Your task. Locate the word "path" in the entries below, then gather every line that holds it.

Extracted material.
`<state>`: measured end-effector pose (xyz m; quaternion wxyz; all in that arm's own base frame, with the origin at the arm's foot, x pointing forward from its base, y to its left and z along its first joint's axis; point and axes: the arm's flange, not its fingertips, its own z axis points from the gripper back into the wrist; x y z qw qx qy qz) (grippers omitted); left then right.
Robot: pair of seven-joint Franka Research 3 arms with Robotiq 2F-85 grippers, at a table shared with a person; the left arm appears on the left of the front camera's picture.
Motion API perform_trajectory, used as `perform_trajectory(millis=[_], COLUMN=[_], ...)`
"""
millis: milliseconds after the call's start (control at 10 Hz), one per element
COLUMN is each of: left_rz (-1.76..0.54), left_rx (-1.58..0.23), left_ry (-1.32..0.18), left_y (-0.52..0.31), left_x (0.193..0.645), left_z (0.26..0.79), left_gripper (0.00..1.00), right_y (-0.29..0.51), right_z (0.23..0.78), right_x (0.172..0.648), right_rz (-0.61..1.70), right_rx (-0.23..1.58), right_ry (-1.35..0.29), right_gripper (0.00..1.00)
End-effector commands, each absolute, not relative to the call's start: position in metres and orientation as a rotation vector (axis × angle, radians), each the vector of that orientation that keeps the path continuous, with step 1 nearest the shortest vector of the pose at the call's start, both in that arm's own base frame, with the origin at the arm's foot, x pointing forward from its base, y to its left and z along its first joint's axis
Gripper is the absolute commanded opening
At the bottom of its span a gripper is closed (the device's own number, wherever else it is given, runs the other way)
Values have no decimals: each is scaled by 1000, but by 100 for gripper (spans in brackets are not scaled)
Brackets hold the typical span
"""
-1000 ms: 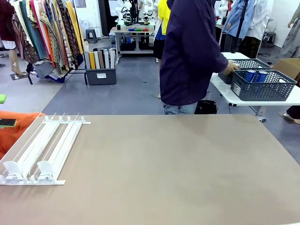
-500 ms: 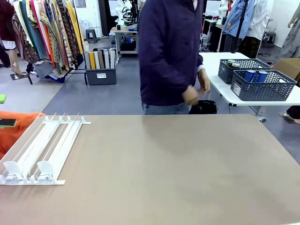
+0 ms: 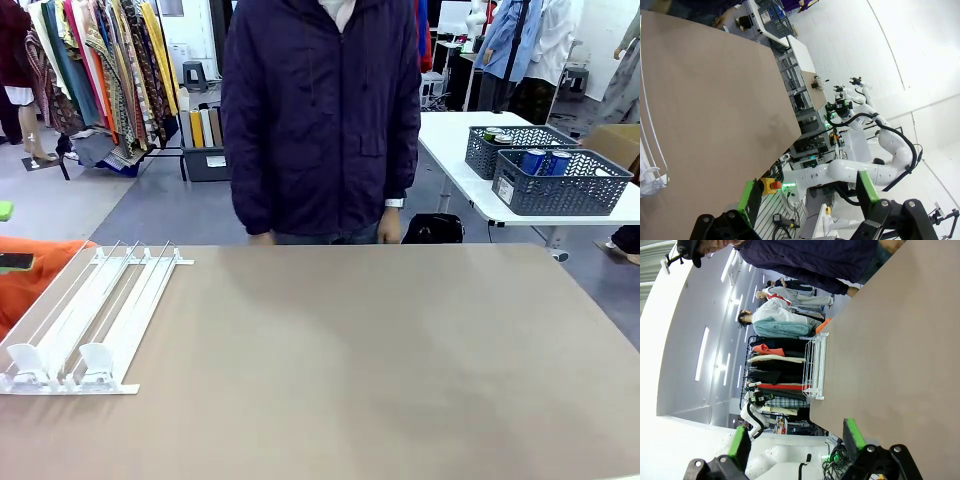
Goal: Retrieve and store the cans from the dispenser.
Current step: Pick up one can from the Automatic Can Dispenser and place it in the middle of the table.
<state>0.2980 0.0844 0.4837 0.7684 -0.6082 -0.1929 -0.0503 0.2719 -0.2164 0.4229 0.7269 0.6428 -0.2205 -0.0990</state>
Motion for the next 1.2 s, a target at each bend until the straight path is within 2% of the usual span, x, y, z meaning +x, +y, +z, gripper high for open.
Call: perform_trajectory(millis=[0,1100], left_rz=[-117,-117], left_rx=[-1334,-1334], left_ry=[-434,-434], left_y=[84,84], left_x=[299,299], left_z=[486,486], left_gripper=[100,100], right_y=[-217,-217], right_z=[425,425], right_x=[274,274], right_rz=[-199,-199], right_rx=[1422,1422], right_ry=[-508,-508], right_gripper=[100,100])
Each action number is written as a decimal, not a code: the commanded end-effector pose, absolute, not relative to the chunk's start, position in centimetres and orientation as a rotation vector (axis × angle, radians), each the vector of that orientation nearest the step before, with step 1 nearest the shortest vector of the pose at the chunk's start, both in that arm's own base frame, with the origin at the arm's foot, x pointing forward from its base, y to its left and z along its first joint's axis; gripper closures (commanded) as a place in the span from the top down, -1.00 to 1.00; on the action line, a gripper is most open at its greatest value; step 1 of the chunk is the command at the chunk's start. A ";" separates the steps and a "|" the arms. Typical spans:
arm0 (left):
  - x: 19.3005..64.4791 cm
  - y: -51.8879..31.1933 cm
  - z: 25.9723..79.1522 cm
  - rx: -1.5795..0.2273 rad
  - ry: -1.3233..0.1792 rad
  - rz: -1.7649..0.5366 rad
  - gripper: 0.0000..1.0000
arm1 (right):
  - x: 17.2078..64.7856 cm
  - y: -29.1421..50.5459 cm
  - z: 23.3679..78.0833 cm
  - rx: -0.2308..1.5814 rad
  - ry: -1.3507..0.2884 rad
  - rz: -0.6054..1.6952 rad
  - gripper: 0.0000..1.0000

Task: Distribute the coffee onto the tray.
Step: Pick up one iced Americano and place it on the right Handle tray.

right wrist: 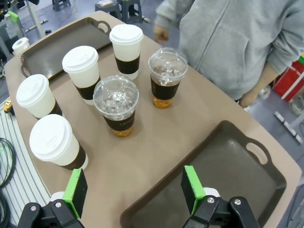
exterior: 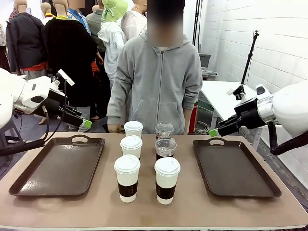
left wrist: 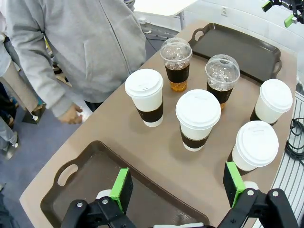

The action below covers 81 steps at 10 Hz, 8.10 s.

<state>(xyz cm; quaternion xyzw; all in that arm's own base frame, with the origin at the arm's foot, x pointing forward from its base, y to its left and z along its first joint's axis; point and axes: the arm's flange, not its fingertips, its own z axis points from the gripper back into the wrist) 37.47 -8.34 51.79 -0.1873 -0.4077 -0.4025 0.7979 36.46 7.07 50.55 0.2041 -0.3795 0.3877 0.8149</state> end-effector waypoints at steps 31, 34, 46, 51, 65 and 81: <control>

Reply.
End-effector commands, each absolute, not relative to the call's start: position in metres and orientation as a rotation vector (axis × angle, radians), each the vector of that orientation that keeps the path continuous, with step 1 nearest the shortest vector of the pose at the call's start, both in that arm's own base frame, with the origin at the arm's foot, x pointing forward from its base, y to its left and z along its first joint's axis
Motion for the next 1.2 s, a target at each bend until the straight path is within 2% of the usual span, x, y, z meaning +x, +y, +z, gripper high for open.

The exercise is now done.